Now that you have your dataset set up, let's start training a model! We provide a CLI that allows you to train with a simple command and a single yaml configuration file.

Setup Config

The input into our training script is a .yaml file that contains all the parameters needed for training. Please see here for a detailed description of all the parameters and how to set up the config. We provide up-to-date sample configs on HuggingFace Hub in the talmolab/microscopy-pretrained and talmolab/animals-pretrained. In general, the best practice is to keep a single base.yaml file which has all the default arguments you'd like to use. Then you can have a second .yaml file which will override a specific set of parameters when training.

Train Model

Once you have your config file and dataset set up, training is as easy as running

dreem-train --config-base=[CONFIG_DIR] --config-name=[CONFIG_STEM]
where CONFIG_DIR is the directory that hydra should search for the config.yaml and CONFIG_STEM is the name of the config without the .yaml extension.

e.g. If you have a config file called base.yaml inside your /home/user/dreem_configs directory you can call

dreem-train --config-base=/home/user/dreem_configs --config-name=base

Note: you can use relative paths as well but may be a bit riskier so we recommend absolute paths whenever possible.

If you've been through the example notebooks, you'll notice that training was done using the API rather than the CLI. You can use whichever you prefer.

Overriding Arguments

Instead of changing the base.yaml file every time you want to train a model using different configurations, hydra enables us to either

  1. provide another .yaml file with a subset of the parameters to overide
  2. provide the args to the cli directly

We recommend using the file-based override for logging and reproducibility.

For overriding specific params with an override file, you can run:

dreem-train --config-base=[CONFIG_DIR] --config-name=[CONFIG_STEM] ++params_config="/path/to/override_params.yaml"

e.g.
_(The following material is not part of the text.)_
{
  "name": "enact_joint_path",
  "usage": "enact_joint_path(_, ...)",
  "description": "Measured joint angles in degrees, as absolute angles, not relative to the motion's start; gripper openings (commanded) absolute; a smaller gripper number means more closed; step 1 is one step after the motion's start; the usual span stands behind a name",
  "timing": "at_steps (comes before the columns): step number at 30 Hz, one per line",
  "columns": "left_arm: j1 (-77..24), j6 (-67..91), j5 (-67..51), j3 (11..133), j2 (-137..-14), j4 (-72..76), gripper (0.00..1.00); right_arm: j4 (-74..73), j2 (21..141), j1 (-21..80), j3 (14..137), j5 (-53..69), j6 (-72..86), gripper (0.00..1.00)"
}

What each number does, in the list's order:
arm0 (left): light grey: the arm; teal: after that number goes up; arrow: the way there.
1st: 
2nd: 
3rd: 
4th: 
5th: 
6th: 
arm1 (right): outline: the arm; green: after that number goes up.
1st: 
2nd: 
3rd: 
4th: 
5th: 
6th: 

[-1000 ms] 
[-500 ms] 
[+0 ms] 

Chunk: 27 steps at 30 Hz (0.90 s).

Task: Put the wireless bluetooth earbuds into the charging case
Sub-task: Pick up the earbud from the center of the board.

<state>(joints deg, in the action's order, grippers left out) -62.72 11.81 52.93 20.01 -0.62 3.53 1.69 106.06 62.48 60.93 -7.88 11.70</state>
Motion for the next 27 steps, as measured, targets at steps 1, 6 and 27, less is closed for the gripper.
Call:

If you have a override_params.yaml file inside your /home/user/dreem_configs directory that contains a only a small selection of parameters that you'd like to override, you can run:

dreem-train --config-base=/home/user/dreem_configs --config-name=base ++params_config=/home/user/dreem_configs/override_params.yaml

Output

The output of the train script will be at least 1 ckpt file, assuming you've configured the checkpointing section of the config correctly.

Eval (with ground truth labels)

To test the performance of your model, you can use the dreem-eval CLI. It computes multi-object tracking metrics on your test data and outputs it in h5 format.

Setup data

Note that your data should have ground truth labels. You can arrange it in a /test directory as shown above.

Setup config

Samples are available at talmolab/microscopy-pretrained and talmolab/animals-pretrained, while a detailed walkthrough is available here

Run evaluation

We provide a CLI that allows you to evaluate your model with a simple command and a single yaml configuration file.

dreem-eval --config-base=[CONFIG_DIR] --config-name=[CONFIG_STEM]

Output

Tracking results will be saved as .slp in the directory specified by the outdir argument. If you don't enter an outdir in the config, it will save to ./results.

You should now be ready to use DREEM to train and track your own data!